● **To do**: Copy exactly, and only, the lines from the line containing "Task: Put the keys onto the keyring" through the last line of the records below, both included, and leave out any pictures.

● **Listed records**:

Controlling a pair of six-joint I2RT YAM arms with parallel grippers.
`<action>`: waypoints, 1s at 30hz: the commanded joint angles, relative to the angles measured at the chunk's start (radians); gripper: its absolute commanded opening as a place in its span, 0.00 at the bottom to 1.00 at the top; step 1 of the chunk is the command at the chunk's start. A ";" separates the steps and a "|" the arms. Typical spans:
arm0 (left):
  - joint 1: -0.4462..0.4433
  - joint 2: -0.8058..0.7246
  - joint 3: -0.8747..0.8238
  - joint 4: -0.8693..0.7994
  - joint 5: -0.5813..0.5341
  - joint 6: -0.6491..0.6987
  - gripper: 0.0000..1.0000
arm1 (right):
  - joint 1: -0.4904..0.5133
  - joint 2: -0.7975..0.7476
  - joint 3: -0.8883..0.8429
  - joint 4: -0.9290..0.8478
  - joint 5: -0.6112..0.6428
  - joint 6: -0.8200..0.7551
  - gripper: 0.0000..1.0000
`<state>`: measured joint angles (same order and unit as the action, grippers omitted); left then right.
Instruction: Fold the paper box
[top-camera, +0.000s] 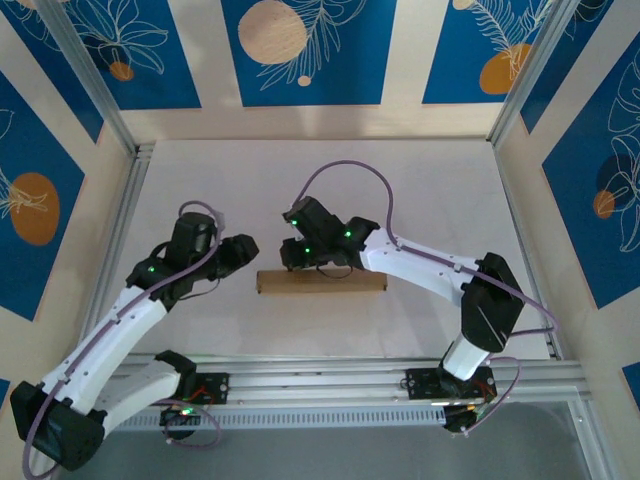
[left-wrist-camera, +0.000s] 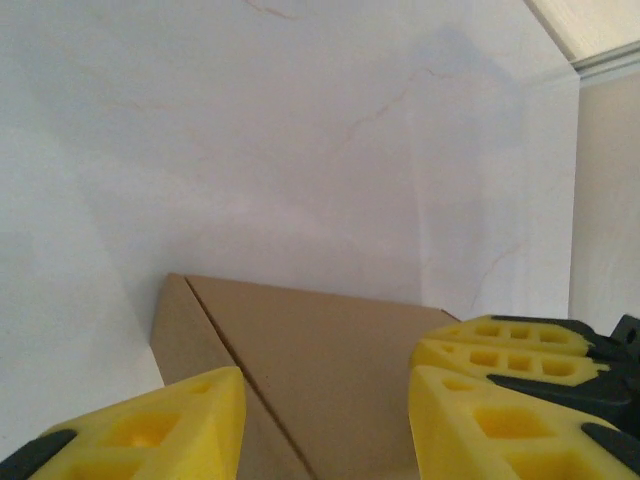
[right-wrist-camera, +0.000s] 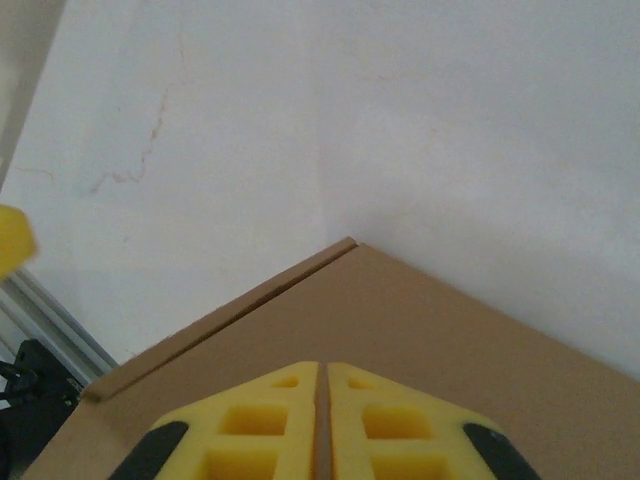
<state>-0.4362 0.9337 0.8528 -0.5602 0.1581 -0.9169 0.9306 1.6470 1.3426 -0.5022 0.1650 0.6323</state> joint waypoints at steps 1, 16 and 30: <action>0.024 -0.015 0.023 -0.039 0.030 -0.001 0.46 | -0.017 0.001 0.032 -0.053 -0.020 -0.020 0.16; -0.116 -0.114 -0.245 -0.086 0.007 -0.007 0.38 | -0.039 -0.325 -0.354 -0.193 -0.167 -0.079 0.24; -0.267 0.222 -0.293 0.132 -0.120 -0.026 0.32 | -0.099 -0.128 -0.393 -0.105 -0.234 -0.076 0.24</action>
<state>-0.6971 1.0943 0.5591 -0.4610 0.1207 -0.9443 0.8673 1.4845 0.9089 -0.6472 -0.0486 0.5732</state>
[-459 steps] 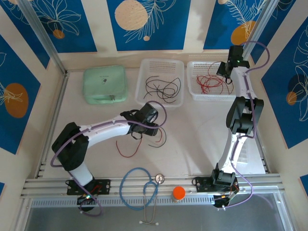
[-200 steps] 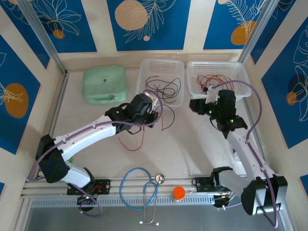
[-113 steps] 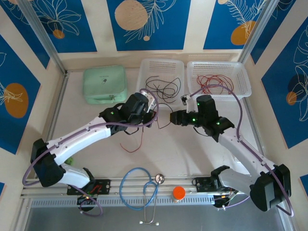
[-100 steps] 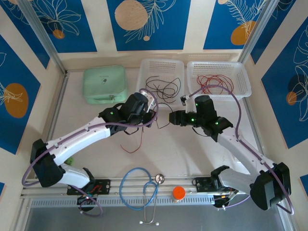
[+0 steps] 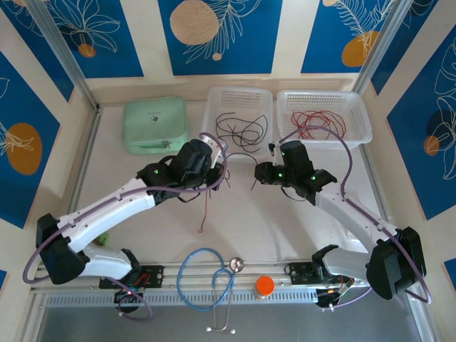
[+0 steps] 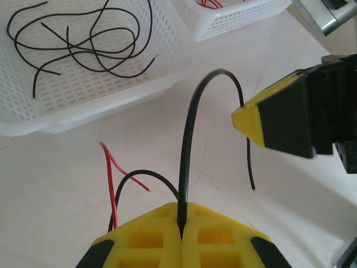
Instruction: Untangle the cables
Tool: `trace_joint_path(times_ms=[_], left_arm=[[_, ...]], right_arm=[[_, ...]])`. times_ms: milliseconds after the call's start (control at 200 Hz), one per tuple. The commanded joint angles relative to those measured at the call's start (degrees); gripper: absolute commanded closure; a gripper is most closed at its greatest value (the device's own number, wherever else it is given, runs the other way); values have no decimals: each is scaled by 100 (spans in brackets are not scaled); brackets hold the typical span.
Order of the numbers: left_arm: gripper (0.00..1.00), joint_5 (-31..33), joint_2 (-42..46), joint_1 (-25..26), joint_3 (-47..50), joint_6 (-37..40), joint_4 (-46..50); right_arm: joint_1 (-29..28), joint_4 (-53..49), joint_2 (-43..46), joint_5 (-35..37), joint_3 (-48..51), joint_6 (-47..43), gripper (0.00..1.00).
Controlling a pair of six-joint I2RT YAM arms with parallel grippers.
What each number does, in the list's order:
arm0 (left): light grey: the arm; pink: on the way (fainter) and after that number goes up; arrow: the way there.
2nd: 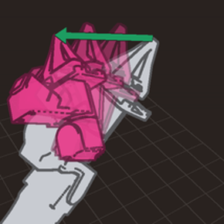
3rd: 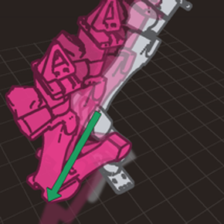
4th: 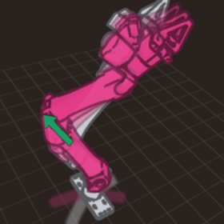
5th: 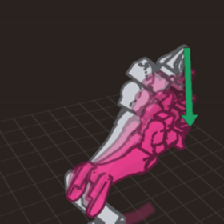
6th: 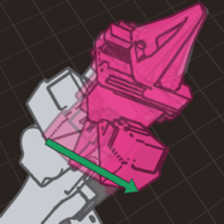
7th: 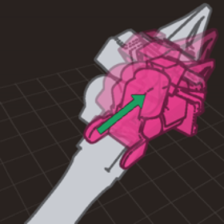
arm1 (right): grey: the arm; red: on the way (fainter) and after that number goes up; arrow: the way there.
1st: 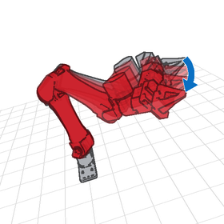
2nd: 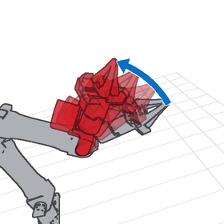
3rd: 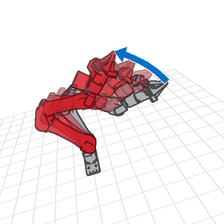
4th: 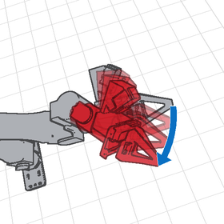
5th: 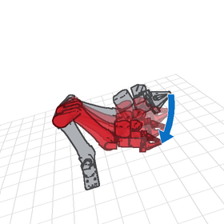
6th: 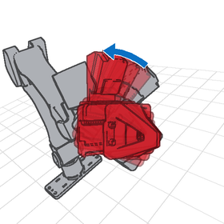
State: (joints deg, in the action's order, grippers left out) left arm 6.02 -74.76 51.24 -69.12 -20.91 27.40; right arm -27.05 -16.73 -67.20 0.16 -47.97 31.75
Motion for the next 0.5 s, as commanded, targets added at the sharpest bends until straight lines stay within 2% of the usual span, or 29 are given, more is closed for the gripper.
trace_joint_path(times_ms=[0,25,225,495], left_arm=[[100,-15,244,44,122,-85,-58],[100,7,275,50,149,-89,-50],[100,483,558,36,613,-189,60],[98,1174,731,-46,1425,-503,12]], right_arm=[[22,-228,-21,397,-424,-171,97],[45,-297,-20,477,-512,-244,100],[387,-832,133,889,-1402,-944,100],[1114,-1132,-74,259,-2764,-1390,100]])
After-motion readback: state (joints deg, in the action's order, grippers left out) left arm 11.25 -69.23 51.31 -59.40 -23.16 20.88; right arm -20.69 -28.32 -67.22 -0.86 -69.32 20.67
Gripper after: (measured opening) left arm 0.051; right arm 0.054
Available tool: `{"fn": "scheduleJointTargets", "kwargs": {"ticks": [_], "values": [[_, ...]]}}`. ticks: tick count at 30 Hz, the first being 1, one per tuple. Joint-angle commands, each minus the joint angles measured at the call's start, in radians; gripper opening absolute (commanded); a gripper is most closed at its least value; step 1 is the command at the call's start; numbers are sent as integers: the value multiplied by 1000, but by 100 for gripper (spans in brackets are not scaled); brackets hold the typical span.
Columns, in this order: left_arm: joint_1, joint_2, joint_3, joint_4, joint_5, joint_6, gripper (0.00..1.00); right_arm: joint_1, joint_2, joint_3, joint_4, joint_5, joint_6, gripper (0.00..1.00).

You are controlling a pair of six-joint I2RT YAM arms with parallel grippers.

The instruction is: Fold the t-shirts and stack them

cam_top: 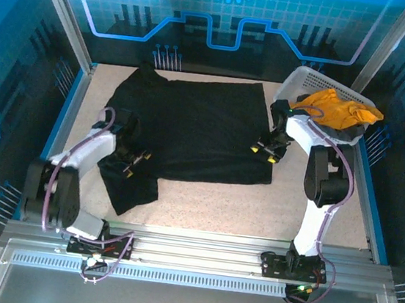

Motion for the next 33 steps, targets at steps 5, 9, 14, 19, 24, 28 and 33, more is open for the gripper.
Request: {"fn": "scheduleJointTargets", "kwargs": {"ticks": [5,9,14,19,24,28,33], "values": [[19,-200,-202,-238,-57,-128,65,22,-190,-114,26,-91,-34,66],[36,-280,-307,-242,-47,-181,61,22,-283,-230,68,-117,-29,67],[41,-269,-377,-162,-34,-192,62,10,-336,-313,74,-118,-50,67],[42,-177,-417,30,-43,-173,58,-42,-376,-412,122,-154,-25,67],[42,-126,-367,-30,-95,-146,10,-98,-389,-474,132,-149,0,63],[42,-220,-304,-187,-170,-114,0,-133,-386,-496,134,-129,20,62],[40,-279,-280,-287,-159,-86,0,-130,-349,-490,113,-104,41,59]]}}
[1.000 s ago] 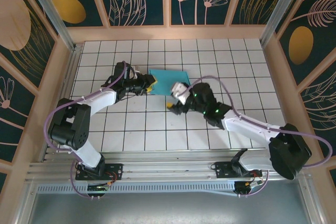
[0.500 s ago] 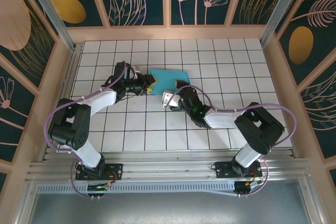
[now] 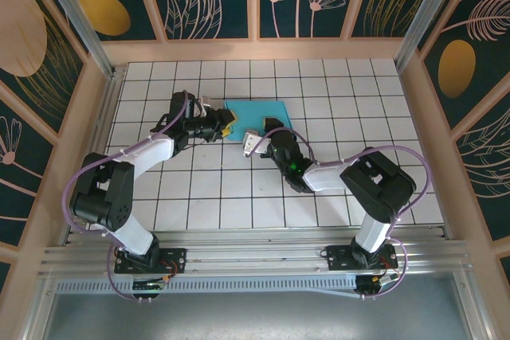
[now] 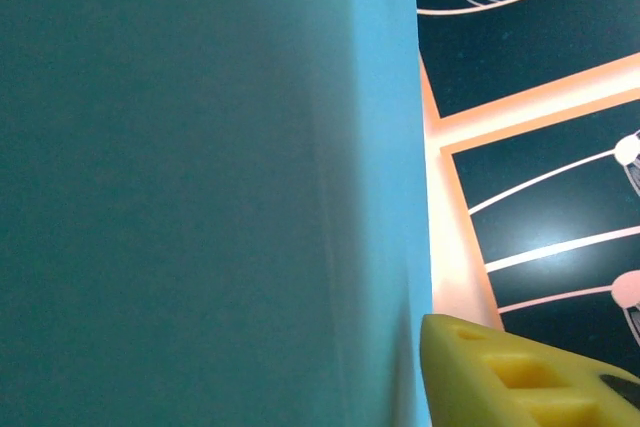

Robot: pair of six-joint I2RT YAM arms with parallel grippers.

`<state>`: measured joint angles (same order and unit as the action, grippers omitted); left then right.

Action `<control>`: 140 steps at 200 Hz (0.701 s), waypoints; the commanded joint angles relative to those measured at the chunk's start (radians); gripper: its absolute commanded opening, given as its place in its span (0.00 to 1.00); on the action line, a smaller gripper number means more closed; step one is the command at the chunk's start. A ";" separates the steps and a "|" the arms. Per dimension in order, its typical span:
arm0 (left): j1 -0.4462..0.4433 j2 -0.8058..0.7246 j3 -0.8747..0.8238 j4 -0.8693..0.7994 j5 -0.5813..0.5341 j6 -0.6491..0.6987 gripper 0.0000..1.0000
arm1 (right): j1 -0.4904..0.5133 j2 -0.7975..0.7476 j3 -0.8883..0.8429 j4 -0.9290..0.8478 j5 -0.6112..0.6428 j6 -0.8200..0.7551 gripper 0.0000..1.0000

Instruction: Fold the paper box

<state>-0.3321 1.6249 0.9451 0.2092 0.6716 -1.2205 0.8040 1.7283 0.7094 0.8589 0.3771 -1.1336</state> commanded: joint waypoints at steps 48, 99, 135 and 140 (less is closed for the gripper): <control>-0.003 -0.065 0.005 -0.045 0.030 -0.156 0.40 | -0.008 -0.059 0.002 -0.004 0.004 0.049 0.37; 0.025 -0.164 0.070 -0.161 -0.067 -0.080 0.52 | -0.033 -0.175 0.026 -0.269 -0.087 0.157 0.33; 0.097 -0.306 0.069 -0.202 -0.155 -0.016 0.57 | -0.061 -0.276 0.081 -0.584 -0.190 0.188 0.31; 0.106 -0.326 0.074 -0.208 -0.172 0.012 0.59 | -0.066 -0.289 0.100 -0.644 -0.211 0.191 0.30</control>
<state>-0.2714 1.4021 0.9825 0.1658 0.5884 -1.2060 0.7563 1.5166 0.7357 0.4988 0.2714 -0.9932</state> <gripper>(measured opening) 0.559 0.315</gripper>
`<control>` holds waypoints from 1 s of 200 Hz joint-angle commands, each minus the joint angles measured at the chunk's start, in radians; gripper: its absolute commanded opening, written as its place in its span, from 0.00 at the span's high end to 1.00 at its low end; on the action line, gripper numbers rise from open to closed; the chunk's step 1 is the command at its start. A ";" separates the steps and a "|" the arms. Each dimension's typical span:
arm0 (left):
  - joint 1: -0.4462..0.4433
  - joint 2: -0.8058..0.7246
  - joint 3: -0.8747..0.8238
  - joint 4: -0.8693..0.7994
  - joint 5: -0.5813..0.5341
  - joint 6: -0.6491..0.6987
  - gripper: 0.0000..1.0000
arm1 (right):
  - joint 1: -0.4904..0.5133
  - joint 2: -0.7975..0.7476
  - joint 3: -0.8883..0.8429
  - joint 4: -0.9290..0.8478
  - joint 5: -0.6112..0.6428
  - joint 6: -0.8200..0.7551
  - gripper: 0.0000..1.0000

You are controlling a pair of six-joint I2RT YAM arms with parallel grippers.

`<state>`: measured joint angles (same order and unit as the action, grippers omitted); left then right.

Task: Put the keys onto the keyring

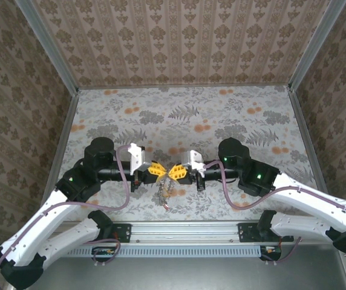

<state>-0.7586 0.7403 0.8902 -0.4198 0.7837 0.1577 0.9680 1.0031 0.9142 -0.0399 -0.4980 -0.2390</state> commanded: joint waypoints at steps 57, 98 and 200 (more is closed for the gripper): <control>-0.010 0.003 0.014 0.105 0.030 -0.030 1.00 | 0.058 -0.025 -0.043 0.026 0.261 -0.095 1.00; -0.010 0.005 0.016 0.113 0.027 -0.035 1.00 | 0.082 -0.016 -0.048 0.021 0.287 -0.122 1.00; -0.009 0.002 0.014 0.121 -0.018 -0.039 1.00 | 0.132 -0.035 -0.082 0.041 0.345 -0.161 0.96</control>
<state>-0.7586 0.7471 0.8902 -0.4129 0.7471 0.1345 1.0794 0.9707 0.8600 -0.0036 -0.1631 -0.3756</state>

● **Task solution**:
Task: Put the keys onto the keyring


<state>-0.7586 0.7403 0.8902 -0.4198 0.7837 0.1577 0.9680 1.0031 0.9142 -0.0399 -0.4980 -0.2390</state> commanded: joint waypoints at steps 57, 98 and 200 (more is closed for the gripper): <control>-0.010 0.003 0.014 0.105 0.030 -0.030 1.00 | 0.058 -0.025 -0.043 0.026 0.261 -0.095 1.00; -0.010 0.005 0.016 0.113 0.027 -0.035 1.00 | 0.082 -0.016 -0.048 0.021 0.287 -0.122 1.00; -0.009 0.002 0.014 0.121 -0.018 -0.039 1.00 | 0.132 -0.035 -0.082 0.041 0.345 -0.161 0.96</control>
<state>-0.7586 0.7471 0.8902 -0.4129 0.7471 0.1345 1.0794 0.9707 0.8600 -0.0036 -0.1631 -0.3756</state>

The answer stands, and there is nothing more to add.